Probability is a means of dealing with uncertainty. When you open the envelope
you were handed and see $10, what you've learned is that the other envelope
contains either $5 or $20. This is not postulating existence of both of those
envelopes - this is your uncertainty about which world you inhabit, one with
two envelopes ($5, $10) or one with two envelopes ($10, $20). It's true that
you only inhabit one of those worlds, but you don't know which and probability
is how you get a handle on your lack of knowledge.

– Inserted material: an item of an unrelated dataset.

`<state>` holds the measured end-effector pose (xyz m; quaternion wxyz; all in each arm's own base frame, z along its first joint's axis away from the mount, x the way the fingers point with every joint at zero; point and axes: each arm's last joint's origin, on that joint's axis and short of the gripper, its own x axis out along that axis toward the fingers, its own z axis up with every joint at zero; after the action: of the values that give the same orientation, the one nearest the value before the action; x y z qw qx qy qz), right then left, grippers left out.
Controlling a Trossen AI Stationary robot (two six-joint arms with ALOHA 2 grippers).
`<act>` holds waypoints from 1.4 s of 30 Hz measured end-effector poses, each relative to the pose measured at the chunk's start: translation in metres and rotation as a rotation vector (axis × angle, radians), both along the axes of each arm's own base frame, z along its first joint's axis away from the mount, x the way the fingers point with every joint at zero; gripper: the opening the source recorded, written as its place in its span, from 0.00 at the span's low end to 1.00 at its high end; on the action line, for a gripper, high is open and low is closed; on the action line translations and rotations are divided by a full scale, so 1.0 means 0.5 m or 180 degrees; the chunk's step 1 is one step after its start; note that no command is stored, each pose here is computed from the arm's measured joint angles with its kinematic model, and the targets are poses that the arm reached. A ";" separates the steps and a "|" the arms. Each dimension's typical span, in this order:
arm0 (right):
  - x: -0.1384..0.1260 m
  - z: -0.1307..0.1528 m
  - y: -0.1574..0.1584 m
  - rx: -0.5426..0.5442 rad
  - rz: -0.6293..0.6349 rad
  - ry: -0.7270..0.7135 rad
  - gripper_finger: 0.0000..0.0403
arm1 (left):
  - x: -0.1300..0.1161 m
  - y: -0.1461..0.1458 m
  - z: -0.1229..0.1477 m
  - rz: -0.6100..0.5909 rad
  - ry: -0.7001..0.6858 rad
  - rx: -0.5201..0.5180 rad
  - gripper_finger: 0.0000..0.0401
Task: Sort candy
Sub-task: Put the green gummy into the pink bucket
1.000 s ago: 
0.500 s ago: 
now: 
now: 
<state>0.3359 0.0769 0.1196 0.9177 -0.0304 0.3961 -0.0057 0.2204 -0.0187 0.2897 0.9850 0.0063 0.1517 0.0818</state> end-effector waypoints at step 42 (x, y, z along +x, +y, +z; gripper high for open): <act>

As I understand it, the problem is that a natural - but errant! - next step is
to say, "I don't know how likely it is that the envelopes were stuffed with $5
and $10 vs $10 and $20, so I'm going to assume both are equally likely."
Around $10, this is probably a good approximation. But if you're saying this
_before looking at the envelopes_ , then it amounts to saying "the
probabilities are equal for any choice of value" (for all x, P(x)=P(2x)). I'm
actually not sure what distribution should be chosen to reflect zero knowledge
of a rational number, but it should be _a distribution_ \- the likelihood of
all possible outcomes should sum to certainty (1). That is incompatible with
"for all x, P(x)=P(2x)".

------
ars
Doesn't this paradox hinge on both of you having the same definition of
"random" (i.e. using similar range of numbers)?

That seems to be extra information given to you, above and beyond simply an
envelope with a number.

So there is no real paradox, the solution is based on a hidden assumption not
directly spelled out.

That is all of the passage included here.